The success of Pinggu peaches made possible by the region’s unique geographical properties prompted orchard owners and the government of Pinggu district to select Pinggu peaches as a candidate for registration as products of GI. Under Chinese law, GI registration is confined to a group, association or other organization, rather than an individual producer or trader. Such organizations must comprise of members who are native to the region that is specified by the GI. Therefore to register a GI for Pinggu peaches, orchard owners and the Pinggu government formed the Pinggu County Production and Distribution Service Center of Agricultural Products (PDSCAP). This alliance resulted in the Pinggu peach being the first agricultural product to have its GI registered in China in 2002. In 2007, China and the European Union (EU) signed an agreement aimed at protecting the GI status of certain agricultural products sold in each other’s markets. Ten products were chosen from China, and Pinggu peaches were among them.
The four main categories of Pinggu peaches sold include white peaches, flat peaches, yellow peaches and nectarines. Until PDSCAP was formed, commercialization of Pinggu peaches was mainly undertaken by the orchard owners and small enterprises, which totaled over 260 by 2009. Guo Lihong, an official with the Pinggu district Commission of Commerce, points out that after the Pinggu peach was registered as a GI product, the market value of the fruit increased greatly, both at home and abroad. To meet increased domestic demand, cut out the middlemen and shorten transportation from plantations to markets, Pinggu District set up twenty licensed wholesale outlets selling fresh Pinggu peaches in three major communities in Beijing. An agreement reached with Tai Nai International Fruits Co., Ltd. (Tai Nai) of Beijing (a major fruit distributor, importer and exporter) in 2009 provided Tai Nai with its own orchard in Pinggu to directly supply the company’s franchise stores with quality Pinggu peaches. To meet increased international demand, PDSCAP works with local orchard owners and companies such as Tai Nai to export and commercialize Pinggu peaches in major markets in Europe and Asia.
Registering Pinggu peaches as a GI has had a significant impact on the Pinggu region, its farmers and their families, and the reputation of fruit coming from China. The Pinggu government promoted the GI registration heavily both domestically and abroad. Following GI registration and the public relations campaign, the price of a Pinggu peach rose to a level thirty percent higher than others, while premium Pinggu peaches sell for double the price. Pinggu district exports over forty percent of China’s fresh peaches, and in 2005 its peach sales hit RMB 420 million, earning each of the region’s growers eighteen percent more than they did in 2004. As a result of the 2007 GI agreement with the EU, Pinggu peaches are now sold in over twenty-five countries in the EU for around five Euros each.

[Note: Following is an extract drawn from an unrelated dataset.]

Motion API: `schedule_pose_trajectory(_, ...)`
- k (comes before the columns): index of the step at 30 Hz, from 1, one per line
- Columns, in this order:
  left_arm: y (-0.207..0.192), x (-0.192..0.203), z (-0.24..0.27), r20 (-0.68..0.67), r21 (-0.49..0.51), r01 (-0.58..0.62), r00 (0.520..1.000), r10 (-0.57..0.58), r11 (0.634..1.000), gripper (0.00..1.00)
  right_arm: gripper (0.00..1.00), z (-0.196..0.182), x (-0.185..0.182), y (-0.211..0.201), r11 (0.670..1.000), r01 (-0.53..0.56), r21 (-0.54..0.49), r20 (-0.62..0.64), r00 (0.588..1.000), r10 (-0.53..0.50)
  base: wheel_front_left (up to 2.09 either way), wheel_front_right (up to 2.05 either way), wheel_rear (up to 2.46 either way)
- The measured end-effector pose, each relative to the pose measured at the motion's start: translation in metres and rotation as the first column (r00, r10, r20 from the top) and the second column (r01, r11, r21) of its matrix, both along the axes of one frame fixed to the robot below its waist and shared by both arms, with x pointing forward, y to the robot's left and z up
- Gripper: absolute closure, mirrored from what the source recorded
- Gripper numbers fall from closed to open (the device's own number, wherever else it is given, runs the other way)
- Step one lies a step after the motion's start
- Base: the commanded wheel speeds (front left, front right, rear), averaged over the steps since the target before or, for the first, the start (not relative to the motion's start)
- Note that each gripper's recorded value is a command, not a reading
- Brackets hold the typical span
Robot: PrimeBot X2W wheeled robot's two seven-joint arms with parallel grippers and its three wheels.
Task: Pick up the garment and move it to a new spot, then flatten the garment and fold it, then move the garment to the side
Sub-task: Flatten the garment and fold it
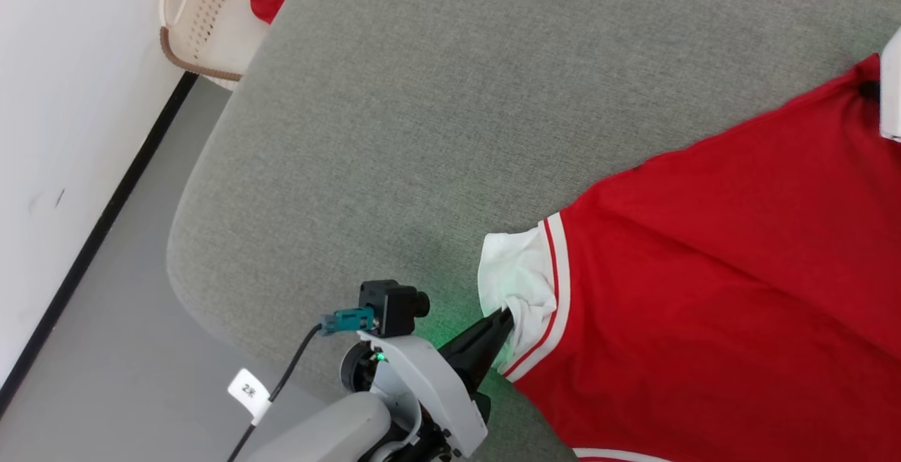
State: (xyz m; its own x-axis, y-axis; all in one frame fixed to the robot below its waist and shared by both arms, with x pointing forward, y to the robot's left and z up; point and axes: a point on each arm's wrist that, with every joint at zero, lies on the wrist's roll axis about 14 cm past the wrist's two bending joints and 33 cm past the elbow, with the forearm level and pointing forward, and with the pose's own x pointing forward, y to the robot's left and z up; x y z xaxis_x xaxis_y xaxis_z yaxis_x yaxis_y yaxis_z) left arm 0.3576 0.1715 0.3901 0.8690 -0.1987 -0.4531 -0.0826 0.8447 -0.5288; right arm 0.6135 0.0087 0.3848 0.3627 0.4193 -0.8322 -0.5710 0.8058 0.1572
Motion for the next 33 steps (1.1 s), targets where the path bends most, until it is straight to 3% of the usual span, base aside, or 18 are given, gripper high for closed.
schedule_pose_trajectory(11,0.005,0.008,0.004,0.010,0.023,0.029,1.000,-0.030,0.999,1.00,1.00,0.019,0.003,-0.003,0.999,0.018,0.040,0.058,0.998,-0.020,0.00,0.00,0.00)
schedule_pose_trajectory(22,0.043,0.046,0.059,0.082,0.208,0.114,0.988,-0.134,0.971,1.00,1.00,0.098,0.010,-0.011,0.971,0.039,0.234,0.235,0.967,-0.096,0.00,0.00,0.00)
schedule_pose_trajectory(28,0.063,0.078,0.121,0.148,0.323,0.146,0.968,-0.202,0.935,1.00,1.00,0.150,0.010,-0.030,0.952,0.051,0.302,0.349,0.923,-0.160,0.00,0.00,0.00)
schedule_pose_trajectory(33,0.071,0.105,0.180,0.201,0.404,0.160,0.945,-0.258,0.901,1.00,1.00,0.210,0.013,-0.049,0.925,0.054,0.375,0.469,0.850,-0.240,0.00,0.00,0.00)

Registration of GI in China is a relatively new development, but it has already had significant positive results. Although Pinggu peaches were already well known and desirable, GI registration brought increased demand and a higher retail price for them, which in turn meant a better distribution of economic returns for producers. It has also increased the land value of the Pinggu region and has substantially helped the socio-economic development and sustainability of the region.